Data Sharing Between Benchmarks

Tags contributor guide cloud-storage

Some benchmarks reuse the datasets generated by another benchmark (for example, Primitives reuses TPC-H data). These benchmarks should:

  1. Override BaseBenchmark.get_data_source_benchmark() to return the canonical source benchmark identifier (e.g., "tpch").

  2. Resolve their default output_dir to the same benchmark_runs/datagen location used by the source benchmark. The helper get_benchmark_runs_datagen_path() mirrors the DirectoryManager layout and applies format_scale_factor() so that sf1, sf10, etc. are used consistently.

CLI vs. Programmatic Usage

  • CLI / BenchmarkOrchestrator – the orchestrator constructs a DirectoryManager (respecting any custom base_dir supplied by callers). When a benchmark declares a data source, the orchestrator forces benchmark.output_dir to the shared path returned by DirectoryManager.get_datagen_path(alias, scale_factor). As a result, data sharing works even when the CLI is pointed at an alternate benchmark_runs root.

  • Direct instantiation – classes such as ReadPrimitivesBenchmark fall back to get_benchmark_runs_datagen_path() when no output_dir is provided. This keeps programmatic usage aligned with the CLI defaults without requiring DirectoryManager.

If a benchmark wishes to share data in a non-standard location, it should expose configuration (or honour output_dir) and return None from get_data_source_benchmark(), opting out of the automatic reuse logic.

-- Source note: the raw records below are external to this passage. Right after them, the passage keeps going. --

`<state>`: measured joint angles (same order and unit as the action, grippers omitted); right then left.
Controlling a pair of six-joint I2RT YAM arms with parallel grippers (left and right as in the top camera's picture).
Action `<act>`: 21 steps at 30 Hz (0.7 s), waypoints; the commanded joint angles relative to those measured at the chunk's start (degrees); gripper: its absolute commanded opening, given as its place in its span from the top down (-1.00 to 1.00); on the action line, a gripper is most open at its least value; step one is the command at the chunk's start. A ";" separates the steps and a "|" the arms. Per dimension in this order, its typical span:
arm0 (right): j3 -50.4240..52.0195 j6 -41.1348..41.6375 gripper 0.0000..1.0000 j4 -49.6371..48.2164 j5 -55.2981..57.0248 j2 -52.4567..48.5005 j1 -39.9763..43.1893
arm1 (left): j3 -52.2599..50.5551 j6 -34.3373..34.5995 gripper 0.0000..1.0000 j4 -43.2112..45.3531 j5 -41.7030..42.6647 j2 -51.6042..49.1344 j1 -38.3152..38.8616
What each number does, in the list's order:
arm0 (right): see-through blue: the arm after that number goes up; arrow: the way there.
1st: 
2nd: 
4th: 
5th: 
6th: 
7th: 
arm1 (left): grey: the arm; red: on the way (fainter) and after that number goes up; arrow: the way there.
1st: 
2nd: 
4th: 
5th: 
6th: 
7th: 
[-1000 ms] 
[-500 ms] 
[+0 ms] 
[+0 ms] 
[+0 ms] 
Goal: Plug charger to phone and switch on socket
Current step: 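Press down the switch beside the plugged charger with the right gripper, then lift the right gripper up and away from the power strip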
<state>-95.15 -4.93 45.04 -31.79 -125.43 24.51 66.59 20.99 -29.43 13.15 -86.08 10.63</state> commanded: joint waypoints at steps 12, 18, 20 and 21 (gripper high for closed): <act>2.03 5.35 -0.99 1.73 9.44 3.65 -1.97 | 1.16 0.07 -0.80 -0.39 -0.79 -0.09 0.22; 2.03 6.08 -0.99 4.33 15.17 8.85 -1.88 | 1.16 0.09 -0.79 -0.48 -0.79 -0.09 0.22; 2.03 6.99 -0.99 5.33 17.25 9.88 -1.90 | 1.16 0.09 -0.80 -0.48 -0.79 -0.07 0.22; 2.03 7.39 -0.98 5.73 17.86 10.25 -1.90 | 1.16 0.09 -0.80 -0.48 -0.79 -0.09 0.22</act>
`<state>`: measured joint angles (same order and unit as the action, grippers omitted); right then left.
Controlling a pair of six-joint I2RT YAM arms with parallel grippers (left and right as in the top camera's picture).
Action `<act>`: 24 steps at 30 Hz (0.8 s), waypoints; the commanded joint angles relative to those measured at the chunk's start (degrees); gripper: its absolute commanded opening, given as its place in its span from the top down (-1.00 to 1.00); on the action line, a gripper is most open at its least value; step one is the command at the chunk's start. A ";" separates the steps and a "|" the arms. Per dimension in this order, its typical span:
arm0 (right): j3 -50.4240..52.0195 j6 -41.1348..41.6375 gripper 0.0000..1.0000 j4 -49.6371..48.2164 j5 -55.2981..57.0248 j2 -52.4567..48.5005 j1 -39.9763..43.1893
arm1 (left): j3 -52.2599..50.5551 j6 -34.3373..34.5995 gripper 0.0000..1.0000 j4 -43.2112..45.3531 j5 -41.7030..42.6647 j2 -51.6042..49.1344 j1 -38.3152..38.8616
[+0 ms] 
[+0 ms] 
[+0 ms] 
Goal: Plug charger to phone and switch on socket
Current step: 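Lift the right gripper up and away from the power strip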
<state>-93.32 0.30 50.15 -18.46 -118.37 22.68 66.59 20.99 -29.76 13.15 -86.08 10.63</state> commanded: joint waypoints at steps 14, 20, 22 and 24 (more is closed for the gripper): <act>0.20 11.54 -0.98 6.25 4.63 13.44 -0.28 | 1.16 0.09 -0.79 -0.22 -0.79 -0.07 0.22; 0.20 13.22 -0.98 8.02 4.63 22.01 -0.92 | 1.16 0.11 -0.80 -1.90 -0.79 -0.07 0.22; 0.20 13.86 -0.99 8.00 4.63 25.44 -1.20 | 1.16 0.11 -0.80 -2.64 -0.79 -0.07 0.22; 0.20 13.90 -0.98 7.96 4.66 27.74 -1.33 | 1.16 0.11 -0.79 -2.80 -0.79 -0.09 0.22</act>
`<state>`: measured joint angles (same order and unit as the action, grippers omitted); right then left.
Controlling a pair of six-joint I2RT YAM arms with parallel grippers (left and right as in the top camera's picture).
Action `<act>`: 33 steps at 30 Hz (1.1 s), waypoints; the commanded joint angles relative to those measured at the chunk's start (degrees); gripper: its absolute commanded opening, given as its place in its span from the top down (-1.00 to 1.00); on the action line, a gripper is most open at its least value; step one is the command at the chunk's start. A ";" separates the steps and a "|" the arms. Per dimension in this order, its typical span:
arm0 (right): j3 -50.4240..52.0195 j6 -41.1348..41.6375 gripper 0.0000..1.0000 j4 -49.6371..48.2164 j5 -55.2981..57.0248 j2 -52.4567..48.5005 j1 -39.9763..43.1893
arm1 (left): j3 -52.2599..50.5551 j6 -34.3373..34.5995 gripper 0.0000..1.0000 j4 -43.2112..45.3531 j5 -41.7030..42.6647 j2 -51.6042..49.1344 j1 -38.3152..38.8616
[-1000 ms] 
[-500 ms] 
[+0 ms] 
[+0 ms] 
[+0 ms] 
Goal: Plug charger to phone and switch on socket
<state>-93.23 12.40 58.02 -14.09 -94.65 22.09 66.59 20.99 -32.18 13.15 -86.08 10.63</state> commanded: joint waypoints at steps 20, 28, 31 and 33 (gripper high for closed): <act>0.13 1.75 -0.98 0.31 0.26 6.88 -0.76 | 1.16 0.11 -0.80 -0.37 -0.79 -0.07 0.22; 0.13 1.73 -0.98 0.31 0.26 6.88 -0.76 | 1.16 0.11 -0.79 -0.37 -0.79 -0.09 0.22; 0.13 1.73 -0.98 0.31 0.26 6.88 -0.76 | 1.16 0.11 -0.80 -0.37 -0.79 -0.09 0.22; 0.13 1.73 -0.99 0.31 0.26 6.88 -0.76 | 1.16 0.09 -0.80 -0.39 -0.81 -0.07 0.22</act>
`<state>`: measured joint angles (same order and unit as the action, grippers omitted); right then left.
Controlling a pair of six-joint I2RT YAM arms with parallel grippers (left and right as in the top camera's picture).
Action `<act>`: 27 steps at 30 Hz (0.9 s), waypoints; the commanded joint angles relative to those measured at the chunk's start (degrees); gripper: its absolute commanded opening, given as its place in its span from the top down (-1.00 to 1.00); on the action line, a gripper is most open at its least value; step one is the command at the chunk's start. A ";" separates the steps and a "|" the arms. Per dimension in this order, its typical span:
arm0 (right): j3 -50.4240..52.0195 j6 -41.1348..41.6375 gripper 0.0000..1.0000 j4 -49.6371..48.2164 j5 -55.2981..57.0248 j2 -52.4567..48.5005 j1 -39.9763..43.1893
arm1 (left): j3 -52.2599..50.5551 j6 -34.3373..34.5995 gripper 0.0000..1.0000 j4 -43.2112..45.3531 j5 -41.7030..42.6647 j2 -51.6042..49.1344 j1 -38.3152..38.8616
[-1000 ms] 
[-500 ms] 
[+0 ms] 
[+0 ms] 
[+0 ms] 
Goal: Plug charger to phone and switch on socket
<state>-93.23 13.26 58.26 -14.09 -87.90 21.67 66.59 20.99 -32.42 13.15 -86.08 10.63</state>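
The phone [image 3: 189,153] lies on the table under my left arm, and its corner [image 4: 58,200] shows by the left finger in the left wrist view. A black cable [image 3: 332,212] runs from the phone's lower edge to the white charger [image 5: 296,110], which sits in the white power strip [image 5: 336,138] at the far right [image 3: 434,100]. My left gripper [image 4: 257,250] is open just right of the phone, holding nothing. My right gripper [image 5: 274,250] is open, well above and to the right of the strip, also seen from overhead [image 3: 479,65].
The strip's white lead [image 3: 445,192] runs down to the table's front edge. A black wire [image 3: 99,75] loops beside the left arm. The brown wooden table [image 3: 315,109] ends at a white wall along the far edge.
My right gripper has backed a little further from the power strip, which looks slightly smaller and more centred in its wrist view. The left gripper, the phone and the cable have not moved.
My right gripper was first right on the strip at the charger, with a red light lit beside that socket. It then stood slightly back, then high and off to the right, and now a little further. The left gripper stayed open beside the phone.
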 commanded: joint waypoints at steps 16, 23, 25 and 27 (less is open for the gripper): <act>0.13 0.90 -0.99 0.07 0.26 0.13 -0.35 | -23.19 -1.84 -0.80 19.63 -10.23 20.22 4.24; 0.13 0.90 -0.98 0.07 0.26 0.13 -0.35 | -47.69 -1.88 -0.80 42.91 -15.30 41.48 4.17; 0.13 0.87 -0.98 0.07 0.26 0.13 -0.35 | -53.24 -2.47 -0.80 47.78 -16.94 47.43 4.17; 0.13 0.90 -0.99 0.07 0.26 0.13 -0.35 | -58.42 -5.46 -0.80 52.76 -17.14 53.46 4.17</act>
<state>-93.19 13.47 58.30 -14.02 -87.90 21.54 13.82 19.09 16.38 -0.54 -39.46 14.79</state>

Note that circular data-sharing relationships are not supported; aliases should form a simple chain that terminates at a benchmark which generates its own data.

The lifecycle runner recognises these aliases during manifest validation. When a benchmark declares a data source, _validate_manifest_if_present accepts manifests whose benchmark field matches either the benchmark’s own name or the alias. This allows --no-regenerate to work correctly for shared datasets while preserving manifest integrity.

When adding a new data-sharing benchmark, ensure:

  • Default paths align via benchbox.utils.path_utils.get_benchmark_runs_datagen_path.

  • Shared manifests populate benchmark.tables during reuse.

  • Lifecycle tests cover manifest reuse and --no-regenerate flows for the new alias.